The Knesset opened debate on Monday night to advance a key bill to imbue laws with preemptive immunity against judicial review, placing the bulk of the coalition’s core judicial reforms within striking distance from being finalized into law, ahead of the justice minister’s end-of-month deadline.
Expected to easily pass its first reading despite a planned opposition filibuster, the bill grants immunity to laws that explicitly state that they are valid even if they come into conflict with one of Israel’s quasi-constitutional Basic Law. Dubbed an override clause because it bars court review, the mechanism will take effect if 61 of the Knesset’s 120 MKs support the bill through three readings.
Once inserted into any specific bill, the clause would be valid during the term of the Knesset that passes it and for one year into the next Knesset, which can also decide to extend the clause’s protections indefinitely.
The bill also constrains the High Court of Justice’s ability to exercise oversight on laws not covered by the new immunity clause. In addition to raising the bar to require 12 of the court’s 15 judges to strike down a law, the bill limits court review to bills that have clear procedural violations, versus substantive ones.
Once passed, the override bill joins a slew of other radical reforms poised for swift finalization, chief among them a bid to retool judicial appointments such that the coalition will have absolute control over selections. After clearing another committee vote, itself controlled by the coalition, both bills will be ready for their second and third, final, readings, to be conducted back-to-back. The coalition has said it seeks to enact the laws by the time the Knesset breaks for Passover, in just over two weeks.
Justice Minister Yariv Levin and the head of the Knesset’s Constitution, Law, and Justice Committee MK Simcha Rothman are the drivers behind the government’s push to increase political power at the expense of the judiciary. They say their reforms will “correct” the balance of power between elected officials and an activist judiciary. Critics and growing mass protest movements decry the move as stripping judicial independence and eroding democracy, leaving almost all power in the hands of the elected political majority.
The full range of Levin and Rothman’s measures currently in play also include a move to block any High Court intervention in Basic Laws at all, moving the Police Internal Investigative Division directly under the justice minister’s control, stripping the authority of government and ministry legal advisers, axing the High Court’s power to review ministerial appointments, and shielding the prime minister from forced removal from office.
The coalition is also currently working through a bill that would allow some private donations to politicians, despite warnings that it could open a door to corruption.
On Monday, Likud MK David Amsalem — who has been promised to eventually become a second minister within the Justice Ministry — proposed bills to block the prosecution of a serving premier and to abolish the criminal charge of fraud and breach of trust, a charge that serves as a central tenet of Netanyahu’s ongoing corruption trial, although many legal scholars decry it as vague.
Amsalem introduced similar bills in the past Knesset, when Likud was an opposition party.
Competing with the coalition in their fervor, protests have ripped across Israel in the 10 weeks since Levin announced what he called the “first phase” of the coalition’s sweeping reforms, with hundreds of thousands of Israelis taking to the streets on Saturdays to demonstrate under the banner of protecting Israeli democracy.
The coalition has brushed off ever-multiplying warnings by economists, jurists, diplomats and top former security officials of the potential for dire consequences to Israel’s social cohesion, security, world standing and economy.
Despite pervasive tension, politicians have yet to engage in cross-spectrum dialogue to reach a solution.

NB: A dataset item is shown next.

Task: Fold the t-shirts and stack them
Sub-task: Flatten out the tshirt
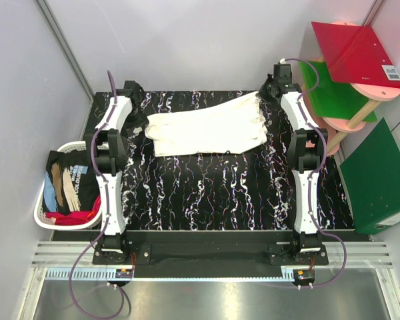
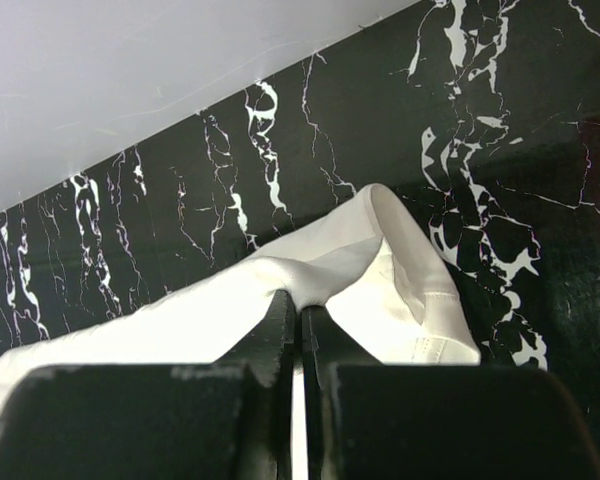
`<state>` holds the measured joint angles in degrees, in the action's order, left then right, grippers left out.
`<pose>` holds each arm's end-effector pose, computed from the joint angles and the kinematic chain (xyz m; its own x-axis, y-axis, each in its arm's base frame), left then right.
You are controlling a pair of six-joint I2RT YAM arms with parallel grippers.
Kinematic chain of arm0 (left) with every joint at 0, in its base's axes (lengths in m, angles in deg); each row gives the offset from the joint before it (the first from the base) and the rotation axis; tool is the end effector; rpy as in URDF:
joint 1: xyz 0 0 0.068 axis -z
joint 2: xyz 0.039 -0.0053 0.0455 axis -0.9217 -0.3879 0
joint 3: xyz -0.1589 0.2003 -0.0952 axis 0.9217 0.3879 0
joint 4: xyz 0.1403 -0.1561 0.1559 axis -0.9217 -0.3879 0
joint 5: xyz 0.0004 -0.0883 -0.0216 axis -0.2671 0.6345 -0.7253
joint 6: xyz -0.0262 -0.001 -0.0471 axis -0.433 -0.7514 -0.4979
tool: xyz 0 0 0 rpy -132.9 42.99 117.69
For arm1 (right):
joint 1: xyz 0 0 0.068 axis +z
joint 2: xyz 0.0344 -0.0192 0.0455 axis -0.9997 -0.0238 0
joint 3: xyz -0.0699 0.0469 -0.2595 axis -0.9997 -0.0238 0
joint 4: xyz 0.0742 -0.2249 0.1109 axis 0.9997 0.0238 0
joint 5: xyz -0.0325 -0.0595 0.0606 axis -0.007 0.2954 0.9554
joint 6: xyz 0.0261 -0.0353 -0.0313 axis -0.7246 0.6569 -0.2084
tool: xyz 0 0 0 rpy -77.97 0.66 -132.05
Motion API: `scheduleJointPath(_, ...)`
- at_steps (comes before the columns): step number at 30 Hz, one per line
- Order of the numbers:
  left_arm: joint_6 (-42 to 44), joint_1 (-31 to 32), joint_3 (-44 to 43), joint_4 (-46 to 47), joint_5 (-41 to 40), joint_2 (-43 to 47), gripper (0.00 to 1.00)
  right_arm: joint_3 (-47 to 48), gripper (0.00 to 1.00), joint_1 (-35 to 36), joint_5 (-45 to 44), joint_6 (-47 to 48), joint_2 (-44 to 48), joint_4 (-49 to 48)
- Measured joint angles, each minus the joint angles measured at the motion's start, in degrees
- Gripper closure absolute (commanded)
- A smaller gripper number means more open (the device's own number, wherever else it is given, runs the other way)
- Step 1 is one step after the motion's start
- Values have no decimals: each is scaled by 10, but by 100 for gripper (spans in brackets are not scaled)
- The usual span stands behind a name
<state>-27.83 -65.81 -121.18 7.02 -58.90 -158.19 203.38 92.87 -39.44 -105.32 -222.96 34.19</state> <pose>0.4963 -0.0025 0.1946 -0.7783 -0.5036 -0.3751 -0.5619 0.8251 0.0581 0.5691 0.0458 0.2337 -0.5956 0.4299 -0.6786 0.1478 0.8890 0.4334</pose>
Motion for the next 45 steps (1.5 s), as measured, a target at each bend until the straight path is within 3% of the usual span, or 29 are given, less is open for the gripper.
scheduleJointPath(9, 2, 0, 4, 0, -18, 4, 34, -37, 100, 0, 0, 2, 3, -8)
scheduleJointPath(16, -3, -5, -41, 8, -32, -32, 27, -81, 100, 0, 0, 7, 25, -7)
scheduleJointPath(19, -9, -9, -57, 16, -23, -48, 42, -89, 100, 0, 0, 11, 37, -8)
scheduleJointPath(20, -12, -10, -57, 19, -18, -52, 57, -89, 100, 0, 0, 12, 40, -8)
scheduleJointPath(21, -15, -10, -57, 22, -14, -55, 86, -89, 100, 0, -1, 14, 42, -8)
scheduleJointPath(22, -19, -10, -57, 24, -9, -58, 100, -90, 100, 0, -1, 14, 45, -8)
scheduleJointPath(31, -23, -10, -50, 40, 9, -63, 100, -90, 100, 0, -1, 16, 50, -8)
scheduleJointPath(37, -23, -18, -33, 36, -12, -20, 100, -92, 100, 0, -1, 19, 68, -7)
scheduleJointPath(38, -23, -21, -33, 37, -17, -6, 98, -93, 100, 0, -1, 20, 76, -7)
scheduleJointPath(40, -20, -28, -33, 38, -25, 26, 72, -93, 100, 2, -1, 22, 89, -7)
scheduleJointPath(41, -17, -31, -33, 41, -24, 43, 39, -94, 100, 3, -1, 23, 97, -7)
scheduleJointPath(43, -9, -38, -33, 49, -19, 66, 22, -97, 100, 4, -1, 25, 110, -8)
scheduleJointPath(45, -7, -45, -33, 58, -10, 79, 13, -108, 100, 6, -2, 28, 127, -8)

Rather, attempts have been made by outside parties, none of which have been embraced by either the coalition or opposition. The coalition has said it wants dialogue over the overhaul, but has refused to slow the legislative process — “not even for a minute,” Levin has insisted. The opposition has said it will not negotiate unless the coalition shows it genuinely seeks to work toward consensual reforms by halting the advance of the bills through parliament.
Leading the most prominent of the compromise efforts, President Isaac Herzog said on Monday that he is devoting all his time to finding a solution to the judicial overhaul crisis, saying the situation is “a very serious” constitutional and social crisis.
“We are in a serious, very serious situation, which may have political, economic, social and security consequences,” the president said at a ceremony in Tel Aviv.
“This is not a political compromise,” Herzog said of his efforts. “This is a Sisyphean effort to find a correct formula of balance and hope, because the situation is very difficult and worrying,” Herzog added.
On Saturday Herzog used unprecedented language to warn of the dangers of the current “oppressive” legislation, saying it undermined Israeli democracy and was hurling the country toward “a disaster” and “a nightmare.” He insisted it was the responsibility of “the leaders of the state” in the government to halt the breakneck legislative charge, and “abandon” the current legislative package, lest the country descend into a societal and constitutional abyss.